- Cornish Hill Location within New York Cornish Hill Location within the United States

Highest point
- Elevation: 2,231 feet (680 m)
- Coordinates: 42°39′30″N 74°54′44″W﻿ / ﻿42.65833°N 74.91222°W

Geography
- Location: Cooperstown, New York, U.S.
- Topo map: USGS Cooperstown

= Cornish Hill =

Mountain in New York, United States

Cornish Hill is a small mountain chain, made of two main elevations the tallest being 2231 ft. Cornish Hill is located in the Central New York region of New York southeast Cooperstown, New York.

== Geography ==
Cornish Hill lies between two roads: Campbell Hill Road and Sibley Gulf Road, which is a fork road diverting off from Cornish Hill road which runs adjacent to Sibley. Roughly a mile southwest lies a pond named Moss Pond in Otsego County which is publicly accessible area used for fishing.

== Railway history ==
In the 1870s, the Adirondack Railway, later bought in 1889 by the Delaware & Hudson Railway, ran through towns near Cornish Hill including Thurman, Hadley, and Stony Creek among others. These towns subsequently obtained a number of railroad crossings including two grade crossings north and south of Cornish Hill and stations, such as Thurman Station built in 1871 among others. The line ran near to Cornish Hill and had several incidents over the years. On March 3, 1887, a three-locomotive passenger and mail train derailed along an embankment, there were no reported injuries, although several nearly were injured or killed. Nearly a year later on March 12, during The Great Blizzard of 1888, a train wrecked at Cornish Hill, 5 miles from Hadley.
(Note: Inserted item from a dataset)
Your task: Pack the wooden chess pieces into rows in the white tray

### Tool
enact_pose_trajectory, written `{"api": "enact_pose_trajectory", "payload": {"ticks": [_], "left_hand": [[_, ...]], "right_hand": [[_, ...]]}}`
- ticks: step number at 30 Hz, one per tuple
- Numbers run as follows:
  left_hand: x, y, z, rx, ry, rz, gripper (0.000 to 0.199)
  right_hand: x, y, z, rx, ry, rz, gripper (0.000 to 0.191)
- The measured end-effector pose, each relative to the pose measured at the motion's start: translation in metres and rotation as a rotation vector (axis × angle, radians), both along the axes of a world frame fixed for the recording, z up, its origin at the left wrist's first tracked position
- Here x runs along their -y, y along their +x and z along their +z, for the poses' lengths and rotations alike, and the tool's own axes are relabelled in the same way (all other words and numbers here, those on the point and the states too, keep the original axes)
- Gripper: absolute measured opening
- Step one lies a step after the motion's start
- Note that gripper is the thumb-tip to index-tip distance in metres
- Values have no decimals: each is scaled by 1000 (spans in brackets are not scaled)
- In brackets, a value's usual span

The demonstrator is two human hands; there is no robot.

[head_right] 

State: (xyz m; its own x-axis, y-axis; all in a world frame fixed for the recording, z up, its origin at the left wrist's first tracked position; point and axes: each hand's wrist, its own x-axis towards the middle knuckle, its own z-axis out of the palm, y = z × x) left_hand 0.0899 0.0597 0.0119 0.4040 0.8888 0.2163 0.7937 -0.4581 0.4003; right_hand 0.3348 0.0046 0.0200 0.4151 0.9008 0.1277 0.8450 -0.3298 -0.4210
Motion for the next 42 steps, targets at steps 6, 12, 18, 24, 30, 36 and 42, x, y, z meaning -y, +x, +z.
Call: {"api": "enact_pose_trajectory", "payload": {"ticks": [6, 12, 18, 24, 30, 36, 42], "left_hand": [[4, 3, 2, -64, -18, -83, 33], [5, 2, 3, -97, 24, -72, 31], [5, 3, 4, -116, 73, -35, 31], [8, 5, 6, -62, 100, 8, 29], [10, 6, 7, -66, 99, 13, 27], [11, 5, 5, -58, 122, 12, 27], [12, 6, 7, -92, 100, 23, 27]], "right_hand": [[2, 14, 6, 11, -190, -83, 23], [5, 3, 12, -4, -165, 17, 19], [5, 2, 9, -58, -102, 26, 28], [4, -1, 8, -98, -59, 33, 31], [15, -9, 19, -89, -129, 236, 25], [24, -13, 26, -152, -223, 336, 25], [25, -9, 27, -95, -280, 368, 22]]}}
Adirondack Superintendent Durkee assembled a rescue crew of 60 to free the derailed train, and ensuring its arrival to Saratoga Springs by the 14th. Another incident was years later in 1897 when a conspiracy to derail and rob the Adirondack Express by a 15-year-old boy named Morris Winslow, who was arrested once authorities overheard.

In 1927, there were hearings in Saratoga in April to eliminate 49 grade crossings near Cornish Hill and other areas, which was discontinued in December coming to the conclusion that there wasn't any substantial reason for them to be removed. Although it appears these crossings and section of rail line have been taken out in the last 95 years.